10. Lord Tebbit on Islam

“The Muslim religion is so unreformed since it was created that nowhere in the Muslim world has there been any real advance in science, or art or literature, or technology in the last 500 years.”

11. Vernon Richards on Islam

“The true Islamic concept of peace goes something like this:’Peace comes through submission to Muhammad and his concept of Allah’(i.e. Islam). As such the Islamic concept of peace, meaning making the whole world Muslim, is actually a mandate for war. It was inevitable and unavoidable that the conflict would eventually reach our borders, and so it has.”
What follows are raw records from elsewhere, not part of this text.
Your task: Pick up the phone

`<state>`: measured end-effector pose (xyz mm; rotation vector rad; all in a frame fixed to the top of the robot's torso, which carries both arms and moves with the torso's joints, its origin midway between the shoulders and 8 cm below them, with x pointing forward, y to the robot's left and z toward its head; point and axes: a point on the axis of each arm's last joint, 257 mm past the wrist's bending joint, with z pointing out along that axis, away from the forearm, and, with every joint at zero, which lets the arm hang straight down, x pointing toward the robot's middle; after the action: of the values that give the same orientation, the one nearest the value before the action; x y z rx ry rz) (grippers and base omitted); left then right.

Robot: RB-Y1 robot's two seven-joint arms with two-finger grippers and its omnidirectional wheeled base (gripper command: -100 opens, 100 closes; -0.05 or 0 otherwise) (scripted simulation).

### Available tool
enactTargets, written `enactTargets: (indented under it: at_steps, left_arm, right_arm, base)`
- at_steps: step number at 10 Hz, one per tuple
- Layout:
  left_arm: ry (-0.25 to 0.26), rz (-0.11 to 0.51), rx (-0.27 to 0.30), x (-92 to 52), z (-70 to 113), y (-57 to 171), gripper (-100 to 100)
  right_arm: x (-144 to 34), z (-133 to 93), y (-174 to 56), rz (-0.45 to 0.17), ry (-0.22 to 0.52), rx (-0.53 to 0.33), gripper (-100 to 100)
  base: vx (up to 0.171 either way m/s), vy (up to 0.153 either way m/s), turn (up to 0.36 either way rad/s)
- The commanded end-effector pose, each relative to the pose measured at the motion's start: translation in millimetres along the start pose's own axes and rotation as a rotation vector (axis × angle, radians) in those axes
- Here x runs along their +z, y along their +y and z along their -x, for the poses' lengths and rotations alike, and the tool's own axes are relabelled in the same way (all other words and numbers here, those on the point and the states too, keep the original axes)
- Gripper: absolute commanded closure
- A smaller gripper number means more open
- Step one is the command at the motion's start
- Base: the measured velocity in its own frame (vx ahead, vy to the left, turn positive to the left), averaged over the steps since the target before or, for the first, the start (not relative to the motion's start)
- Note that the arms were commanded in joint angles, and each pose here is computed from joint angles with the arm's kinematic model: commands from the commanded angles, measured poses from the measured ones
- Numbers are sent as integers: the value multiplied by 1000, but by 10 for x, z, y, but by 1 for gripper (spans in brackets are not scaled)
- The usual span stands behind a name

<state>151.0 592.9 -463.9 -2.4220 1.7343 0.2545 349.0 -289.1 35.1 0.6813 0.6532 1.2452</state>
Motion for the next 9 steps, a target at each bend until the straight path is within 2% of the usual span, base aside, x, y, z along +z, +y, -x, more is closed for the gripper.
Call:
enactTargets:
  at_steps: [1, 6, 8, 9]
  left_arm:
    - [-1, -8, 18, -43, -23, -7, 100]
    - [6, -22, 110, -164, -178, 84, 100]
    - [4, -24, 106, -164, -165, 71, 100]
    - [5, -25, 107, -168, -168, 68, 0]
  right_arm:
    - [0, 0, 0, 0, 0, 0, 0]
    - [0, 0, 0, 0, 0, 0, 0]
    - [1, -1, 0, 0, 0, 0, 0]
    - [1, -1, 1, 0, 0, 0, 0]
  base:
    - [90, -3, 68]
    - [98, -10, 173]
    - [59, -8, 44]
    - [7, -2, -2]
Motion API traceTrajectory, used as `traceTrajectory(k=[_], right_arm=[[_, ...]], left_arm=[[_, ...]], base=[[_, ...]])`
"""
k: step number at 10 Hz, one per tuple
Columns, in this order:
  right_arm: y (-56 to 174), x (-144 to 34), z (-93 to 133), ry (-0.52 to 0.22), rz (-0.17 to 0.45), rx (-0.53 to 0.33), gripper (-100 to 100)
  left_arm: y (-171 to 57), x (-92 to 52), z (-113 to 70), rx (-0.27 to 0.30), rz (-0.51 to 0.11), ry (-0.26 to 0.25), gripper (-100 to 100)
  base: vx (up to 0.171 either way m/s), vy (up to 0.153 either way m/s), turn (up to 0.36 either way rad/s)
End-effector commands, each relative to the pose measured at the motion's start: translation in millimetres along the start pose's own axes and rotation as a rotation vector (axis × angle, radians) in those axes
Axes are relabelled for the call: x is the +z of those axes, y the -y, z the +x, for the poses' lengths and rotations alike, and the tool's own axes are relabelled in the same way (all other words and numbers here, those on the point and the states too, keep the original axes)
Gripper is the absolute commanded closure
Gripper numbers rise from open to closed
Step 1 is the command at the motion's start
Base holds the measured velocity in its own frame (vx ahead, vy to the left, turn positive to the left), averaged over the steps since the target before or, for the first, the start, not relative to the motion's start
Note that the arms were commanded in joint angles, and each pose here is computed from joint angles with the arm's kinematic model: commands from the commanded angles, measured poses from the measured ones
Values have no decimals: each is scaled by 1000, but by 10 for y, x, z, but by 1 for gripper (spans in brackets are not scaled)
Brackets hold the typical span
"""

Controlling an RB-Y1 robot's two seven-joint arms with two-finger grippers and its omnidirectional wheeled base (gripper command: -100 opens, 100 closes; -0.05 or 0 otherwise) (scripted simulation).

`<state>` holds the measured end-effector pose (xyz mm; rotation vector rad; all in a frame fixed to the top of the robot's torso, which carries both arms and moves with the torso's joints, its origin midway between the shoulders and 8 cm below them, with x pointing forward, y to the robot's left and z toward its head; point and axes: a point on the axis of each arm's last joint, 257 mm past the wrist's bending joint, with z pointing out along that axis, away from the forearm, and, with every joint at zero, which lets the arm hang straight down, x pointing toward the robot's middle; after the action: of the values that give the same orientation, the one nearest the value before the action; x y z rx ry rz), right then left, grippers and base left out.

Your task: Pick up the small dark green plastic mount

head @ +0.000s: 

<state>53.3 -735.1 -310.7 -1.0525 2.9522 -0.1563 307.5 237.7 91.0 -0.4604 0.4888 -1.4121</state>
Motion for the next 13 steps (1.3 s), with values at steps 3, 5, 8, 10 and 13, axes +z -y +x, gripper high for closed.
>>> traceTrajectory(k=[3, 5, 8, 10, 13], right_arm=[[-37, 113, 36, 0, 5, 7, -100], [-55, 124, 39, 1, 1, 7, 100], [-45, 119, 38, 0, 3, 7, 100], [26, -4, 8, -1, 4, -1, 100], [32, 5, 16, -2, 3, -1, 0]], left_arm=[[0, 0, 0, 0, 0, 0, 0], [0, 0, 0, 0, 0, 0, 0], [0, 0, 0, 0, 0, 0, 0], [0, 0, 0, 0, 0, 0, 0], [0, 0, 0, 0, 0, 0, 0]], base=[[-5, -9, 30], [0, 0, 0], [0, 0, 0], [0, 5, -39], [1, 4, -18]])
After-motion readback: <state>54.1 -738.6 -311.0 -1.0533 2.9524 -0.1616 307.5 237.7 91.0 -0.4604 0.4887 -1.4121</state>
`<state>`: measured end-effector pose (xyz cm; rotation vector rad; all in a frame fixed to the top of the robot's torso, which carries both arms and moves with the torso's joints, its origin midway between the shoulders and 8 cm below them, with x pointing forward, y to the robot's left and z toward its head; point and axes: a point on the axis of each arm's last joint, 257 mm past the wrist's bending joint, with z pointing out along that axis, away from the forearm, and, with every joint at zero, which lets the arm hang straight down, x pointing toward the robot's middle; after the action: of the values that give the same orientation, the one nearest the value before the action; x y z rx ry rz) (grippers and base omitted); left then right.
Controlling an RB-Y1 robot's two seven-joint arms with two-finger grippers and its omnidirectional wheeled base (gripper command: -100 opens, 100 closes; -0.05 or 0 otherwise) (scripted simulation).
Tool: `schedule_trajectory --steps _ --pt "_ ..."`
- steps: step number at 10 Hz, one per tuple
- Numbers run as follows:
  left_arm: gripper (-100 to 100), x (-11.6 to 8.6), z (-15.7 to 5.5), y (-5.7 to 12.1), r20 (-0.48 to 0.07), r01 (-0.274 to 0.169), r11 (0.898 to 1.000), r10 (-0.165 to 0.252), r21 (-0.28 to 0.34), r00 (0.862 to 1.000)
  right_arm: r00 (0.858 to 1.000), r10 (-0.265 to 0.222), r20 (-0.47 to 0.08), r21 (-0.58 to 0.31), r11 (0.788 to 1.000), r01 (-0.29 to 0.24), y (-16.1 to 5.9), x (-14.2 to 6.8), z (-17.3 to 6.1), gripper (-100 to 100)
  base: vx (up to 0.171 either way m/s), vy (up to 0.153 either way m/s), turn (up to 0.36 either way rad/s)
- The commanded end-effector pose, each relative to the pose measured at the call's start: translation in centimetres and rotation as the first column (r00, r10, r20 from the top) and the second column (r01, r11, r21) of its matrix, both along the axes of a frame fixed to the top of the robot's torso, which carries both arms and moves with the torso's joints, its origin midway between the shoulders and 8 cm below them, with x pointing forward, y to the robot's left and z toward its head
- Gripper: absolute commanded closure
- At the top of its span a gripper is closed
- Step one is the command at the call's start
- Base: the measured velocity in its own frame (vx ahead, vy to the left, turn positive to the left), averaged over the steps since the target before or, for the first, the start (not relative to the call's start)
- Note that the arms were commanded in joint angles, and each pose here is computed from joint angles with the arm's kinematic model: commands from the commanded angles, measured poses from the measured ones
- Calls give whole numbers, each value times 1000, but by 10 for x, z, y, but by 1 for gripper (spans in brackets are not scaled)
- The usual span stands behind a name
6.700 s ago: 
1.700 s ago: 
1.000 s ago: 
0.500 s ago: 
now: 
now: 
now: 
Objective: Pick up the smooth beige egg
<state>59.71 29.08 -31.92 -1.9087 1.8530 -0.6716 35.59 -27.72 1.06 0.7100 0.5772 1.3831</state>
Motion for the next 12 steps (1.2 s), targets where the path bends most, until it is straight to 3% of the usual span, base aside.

12. Andre Servier on Islam

“Islam was not a torch, as has been claimed, but an extinguisher. Conceived in a barbarous brain for the use of a barbarous people, it was – and it remains – incapable of adapting itself to civilization. Wherever it has dominated, it has broken the impulse towards progress and checked the evolution of society.”

13. Theodore Roosevelt on Islam

“The Greeks who triumphed at Marathon and Salamis did a work without which the world would have been deprived of the social value of Plato and Aristotle, of Aeschylus, Herodotus, and Thucydides. The civilization of Europe, America, and Australia exists today at all only because of the victories of civilized man over the enemies of civilization, because the victories stretching through the centuries from the days of Miltiades and Themistocles to those of Charles Martel in the eighth century and those of John Sobieski in the seventeenth century.”

“During the thousand years that included the careers of the Frankish soldier and the Polish king, the Christians of Asia and Africa proved unable to wage successful war with the Moslem conquerors; and in consequence Christianity practically vanished from the two continents; and today nobody can find in them any ‘social values’ whatever, in the sense in which we use the words, so far as the sphere of Mohammedan influence. There are such ‘social values’ today in Europe, America, and Australia only because during those thousand years the Christians of Europe possessed the warlike power to do what the Christians of Asia and Africa had failed to do – that is, to beat back the Moslem invader.”

14. David Selbourne on Islam

“Of course, there are distinguished precedents even for the bleakest and coarsest of these judgements. To Montesquieu in 1748, Islam’s ‘destructive spirit’ spoke ‘only by the sword’; to Schopenhauer in 1819, the Koran was a ‘wretched book’ in which he had ‘not been able to discover one single idea of value’; to De Tocqueville in 1843, Islam was ‘deadly’,'to be feared’ and a ‘form of decadence’”.